■ Required work ■
Set down exactly the first line of the entries and every line after it, through the line with "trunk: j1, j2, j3".

-- Exercise data follows --

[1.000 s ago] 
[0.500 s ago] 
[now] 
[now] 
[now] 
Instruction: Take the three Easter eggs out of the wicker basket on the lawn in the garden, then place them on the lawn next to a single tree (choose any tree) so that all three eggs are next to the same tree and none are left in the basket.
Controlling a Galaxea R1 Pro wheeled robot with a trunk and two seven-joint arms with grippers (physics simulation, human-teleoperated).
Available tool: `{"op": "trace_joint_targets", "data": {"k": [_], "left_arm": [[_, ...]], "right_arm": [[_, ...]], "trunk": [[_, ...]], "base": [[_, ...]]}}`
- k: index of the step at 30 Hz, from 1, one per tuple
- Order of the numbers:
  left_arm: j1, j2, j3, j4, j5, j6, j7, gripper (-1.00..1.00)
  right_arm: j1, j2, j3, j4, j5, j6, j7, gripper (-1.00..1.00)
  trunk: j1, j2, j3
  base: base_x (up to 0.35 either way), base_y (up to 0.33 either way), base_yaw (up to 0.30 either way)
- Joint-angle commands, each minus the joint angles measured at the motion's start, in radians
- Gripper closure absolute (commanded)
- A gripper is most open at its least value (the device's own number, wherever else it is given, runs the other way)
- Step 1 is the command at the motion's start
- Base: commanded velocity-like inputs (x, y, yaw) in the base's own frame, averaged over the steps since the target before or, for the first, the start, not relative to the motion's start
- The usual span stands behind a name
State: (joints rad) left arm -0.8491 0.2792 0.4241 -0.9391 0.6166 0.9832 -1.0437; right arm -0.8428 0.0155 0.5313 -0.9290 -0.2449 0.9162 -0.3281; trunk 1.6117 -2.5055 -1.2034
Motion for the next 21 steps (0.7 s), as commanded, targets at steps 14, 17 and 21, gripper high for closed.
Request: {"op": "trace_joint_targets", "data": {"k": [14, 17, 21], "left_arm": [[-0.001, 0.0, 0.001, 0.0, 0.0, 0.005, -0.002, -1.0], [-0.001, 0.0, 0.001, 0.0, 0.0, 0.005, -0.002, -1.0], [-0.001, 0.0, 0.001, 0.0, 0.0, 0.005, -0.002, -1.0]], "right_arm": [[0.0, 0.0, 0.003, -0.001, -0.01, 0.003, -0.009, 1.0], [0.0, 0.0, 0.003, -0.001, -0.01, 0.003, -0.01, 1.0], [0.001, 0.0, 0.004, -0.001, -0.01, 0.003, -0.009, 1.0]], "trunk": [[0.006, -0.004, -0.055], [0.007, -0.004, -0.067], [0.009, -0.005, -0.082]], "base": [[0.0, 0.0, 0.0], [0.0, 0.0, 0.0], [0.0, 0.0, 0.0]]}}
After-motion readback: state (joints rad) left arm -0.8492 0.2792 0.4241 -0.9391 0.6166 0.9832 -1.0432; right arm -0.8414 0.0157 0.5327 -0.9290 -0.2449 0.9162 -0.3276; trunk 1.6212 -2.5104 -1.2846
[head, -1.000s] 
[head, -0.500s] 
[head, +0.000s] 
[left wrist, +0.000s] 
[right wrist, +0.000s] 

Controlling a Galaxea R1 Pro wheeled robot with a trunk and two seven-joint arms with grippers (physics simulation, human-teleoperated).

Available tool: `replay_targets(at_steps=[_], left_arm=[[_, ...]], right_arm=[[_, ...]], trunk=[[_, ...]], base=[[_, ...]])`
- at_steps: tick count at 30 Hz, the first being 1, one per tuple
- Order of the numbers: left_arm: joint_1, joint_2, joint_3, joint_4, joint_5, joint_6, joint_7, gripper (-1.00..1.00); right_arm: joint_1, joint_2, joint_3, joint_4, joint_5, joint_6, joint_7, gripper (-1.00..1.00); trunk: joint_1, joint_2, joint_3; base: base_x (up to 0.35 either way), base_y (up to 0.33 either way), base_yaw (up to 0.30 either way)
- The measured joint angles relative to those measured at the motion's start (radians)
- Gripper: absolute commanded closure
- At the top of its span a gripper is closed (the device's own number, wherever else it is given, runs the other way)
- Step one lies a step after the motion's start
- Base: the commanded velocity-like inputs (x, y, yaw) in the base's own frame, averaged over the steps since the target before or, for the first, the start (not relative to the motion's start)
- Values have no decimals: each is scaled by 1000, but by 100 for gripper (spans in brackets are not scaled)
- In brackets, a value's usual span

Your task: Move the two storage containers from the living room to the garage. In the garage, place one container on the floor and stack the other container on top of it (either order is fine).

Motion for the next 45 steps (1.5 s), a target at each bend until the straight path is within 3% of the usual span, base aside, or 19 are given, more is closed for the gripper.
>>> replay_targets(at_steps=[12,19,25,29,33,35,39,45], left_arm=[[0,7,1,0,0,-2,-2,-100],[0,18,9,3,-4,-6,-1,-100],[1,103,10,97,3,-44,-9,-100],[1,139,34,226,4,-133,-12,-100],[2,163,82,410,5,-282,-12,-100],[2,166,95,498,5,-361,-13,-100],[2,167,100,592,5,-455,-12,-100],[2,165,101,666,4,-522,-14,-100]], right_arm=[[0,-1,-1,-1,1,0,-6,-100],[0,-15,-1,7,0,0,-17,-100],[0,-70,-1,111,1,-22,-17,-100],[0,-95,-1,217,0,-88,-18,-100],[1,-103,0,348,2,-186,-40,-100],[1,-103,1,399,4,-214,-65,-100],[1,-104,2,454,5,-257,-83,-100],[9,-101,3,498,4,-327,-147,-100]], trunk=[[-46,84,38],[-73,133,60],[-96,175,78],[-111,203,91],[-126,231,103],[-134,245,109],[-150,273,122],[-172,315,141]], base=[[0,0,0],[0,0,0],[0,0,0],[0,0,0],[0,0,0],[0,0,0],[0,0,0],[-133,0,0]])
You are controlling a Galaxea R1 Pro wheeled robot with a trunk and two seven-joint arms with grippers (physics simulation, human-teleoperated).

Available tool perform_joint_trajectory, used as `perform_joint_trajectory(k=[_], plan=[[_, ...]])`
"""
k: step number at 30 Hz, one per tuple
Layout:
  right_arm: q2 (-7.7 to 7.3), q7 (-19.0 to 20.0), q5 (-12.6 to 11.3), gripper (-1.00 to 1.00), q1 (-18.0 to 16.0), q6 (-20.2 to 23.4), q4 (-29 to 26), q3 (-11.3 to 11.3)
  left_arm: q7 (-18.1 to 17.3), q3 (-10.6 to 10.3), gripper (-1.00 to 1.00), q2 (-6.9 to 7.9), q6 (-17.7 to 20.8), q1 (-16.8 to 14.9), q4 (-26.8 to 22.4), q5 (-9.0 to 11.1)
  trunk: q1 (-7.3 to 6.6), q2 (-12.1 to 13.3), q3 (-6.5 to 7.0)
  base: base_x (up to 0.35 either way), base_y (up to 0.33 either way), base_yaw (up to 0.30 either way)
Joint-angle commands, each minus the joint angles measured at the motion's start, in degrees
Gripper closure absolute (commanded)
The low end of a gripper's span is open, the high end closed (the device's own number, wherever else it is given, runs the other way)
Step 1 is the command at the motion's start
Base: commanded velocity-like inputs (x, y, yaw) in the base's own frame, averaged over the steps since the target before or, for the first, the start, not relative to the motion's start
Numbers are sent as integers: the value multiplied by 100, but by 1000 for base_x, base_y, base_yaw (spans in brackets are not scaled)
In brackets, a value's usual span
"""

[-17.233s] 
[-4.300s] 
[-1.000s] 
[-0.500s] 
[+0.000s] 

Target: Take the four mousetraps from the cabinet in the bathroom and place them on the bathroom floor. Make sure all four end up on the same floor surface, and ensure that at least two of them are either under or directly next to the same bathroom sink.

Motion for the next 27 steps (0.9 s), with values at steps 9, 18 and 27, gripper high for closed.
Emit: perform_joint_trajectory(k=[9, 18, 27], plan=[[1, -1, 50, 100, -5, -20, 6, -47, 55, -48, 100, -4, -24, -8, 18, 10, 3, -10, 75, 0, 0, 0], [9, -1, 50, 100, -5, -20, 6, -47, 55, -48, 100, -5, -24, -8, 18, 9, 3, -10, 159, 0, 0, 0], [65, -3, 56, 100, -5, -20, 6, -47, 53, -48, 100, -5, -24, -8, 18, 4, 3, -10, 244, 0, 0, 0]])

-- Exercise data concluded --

■ Response below ■
[1.000 s ago] 
[0.500 s ago] 
[now] 
[now] 
[now] 
Instruction: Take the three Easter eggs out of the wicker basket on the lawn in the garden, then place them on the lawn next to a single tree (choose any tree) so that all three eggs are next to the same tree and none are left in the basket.
Controlling a Galaxea R1 Pro wheeled robot with a trunk and two seven-joint arms with grippers (physics simulation, human-teleoperated).
Available tool: `{"op": "trace_joint_targets", "data": {"k": [_], "left_arm": [[_, ...]], "right_arm": [[_, ...]], "trunk": [[_, ...]], "base": [[_, ...]]}}`
- k: index of the step at 30 Hz, from 1, one per tuple
- Order of the numbers:
  left_arm: j1, j2, j3, j4, j5, j6, j7, gripper (-1.00..1.00)
  right_arm: j1, j2, j3, j4, j5, j6, j7, gripper (-1.00..1.00)
  trunk: j1, j2, j3

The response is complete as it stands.